Fig 8. Destabilization of subtypes by perturbation to network.

A. Random walks starting from the attractors in Fig 7C will eventually leave the start state due to uncertainty in the Boolean rules. Control histogram shows how many random steps are required to reach a state with a Hamming distance ≥ 4 under the network’s natural dynamics. The knockdowns and activations shown here hold expression of the perturbed gene OFF or ON in an attempt to destabilize the start state, such that the random walk leaves the neighborhood sooner. A shift to the left in the perturbed distribution signifies that the perturbation “pushed” the simulated cell out of the 4-TF neighborhood more quickly, and the perturbation thus “destabilized” the subtype represented by the start state. This indeed occurs for several perturbations, shown for NE, NEv1, NEv2, and non-NE starting states.
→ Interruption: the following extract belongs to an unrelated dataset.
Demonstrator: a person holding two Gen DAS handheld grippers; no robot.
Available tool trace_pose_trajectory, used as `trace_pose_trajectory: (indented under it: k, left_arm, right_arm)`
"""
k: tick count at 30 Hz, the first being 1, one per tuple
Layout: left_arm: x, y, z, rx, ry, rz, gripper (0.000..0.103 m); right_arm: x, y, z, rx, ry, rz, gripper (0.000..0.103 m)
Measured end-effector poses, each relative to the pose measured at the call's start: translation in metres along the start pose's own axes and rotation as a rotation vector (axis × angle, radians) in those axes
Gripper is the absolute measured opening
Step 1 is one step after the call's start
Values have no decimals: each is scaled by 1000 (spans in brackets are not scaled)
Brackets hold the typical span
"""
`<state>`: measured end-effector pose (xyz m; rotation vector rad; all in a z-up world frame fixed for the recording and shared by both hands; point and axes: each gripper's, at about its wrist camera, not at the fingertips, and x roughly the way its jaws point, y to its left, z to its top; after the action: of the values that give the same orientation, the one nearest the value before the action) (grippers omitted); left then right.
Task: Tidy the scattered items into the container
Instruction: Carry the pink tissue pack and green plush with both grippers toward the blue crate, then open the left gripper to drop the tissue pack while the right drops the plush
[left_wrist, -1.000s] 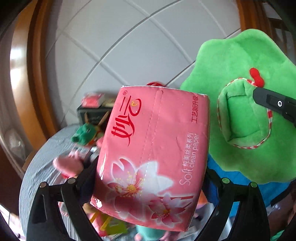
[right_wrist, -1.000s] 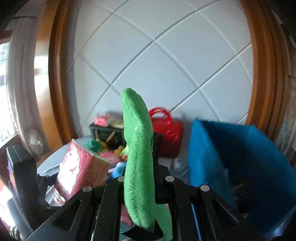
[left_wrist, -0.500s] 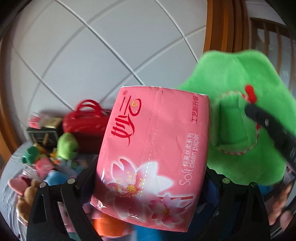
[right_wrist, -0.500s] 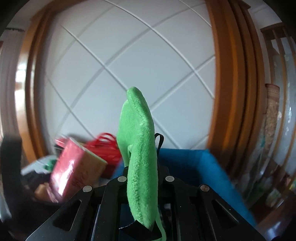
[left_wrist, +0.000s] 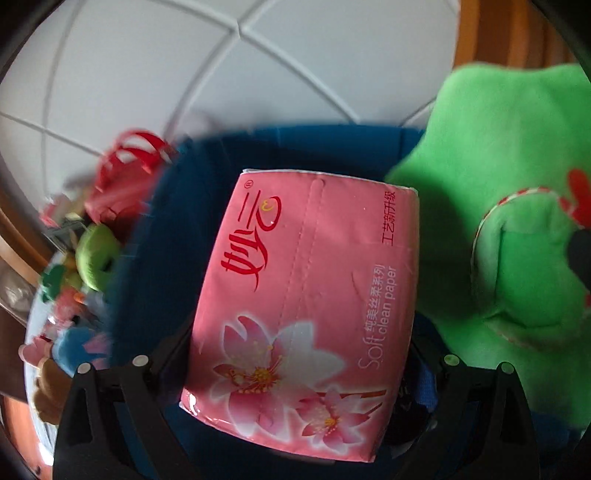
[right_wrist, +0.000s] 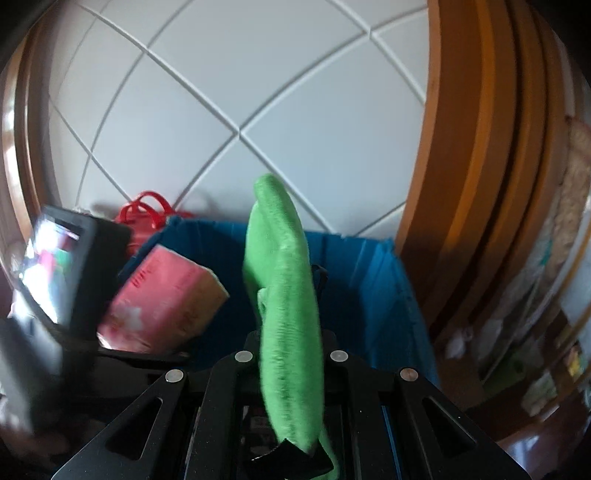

Dotted line shows mean for each histogram, which is used to calculate the change in average number of steps under perturbation. B. Ranking of phenotype stabilization of NEv2 by TF activation and knockdown. The percent change of stability measures the percent change in the average number of steps needed to leave the neighborhood of the stable states. Negative stabilization scores indicates destabilizing perturbations, while positive indicates increasing stability. Results are shown for 1000 iterations starting from NEv2. Similar plots for the other subtypes can be found in S8 Fig. Dotted line at y = −0.2 signifies the cutoff for “destabilizing” perturbations shown in C. C. A Venn diagram demonstrating overlap of destabilization strategies. A single activation (green text) or knockdown (red text) can sometimes destabilize multiple phenotypes.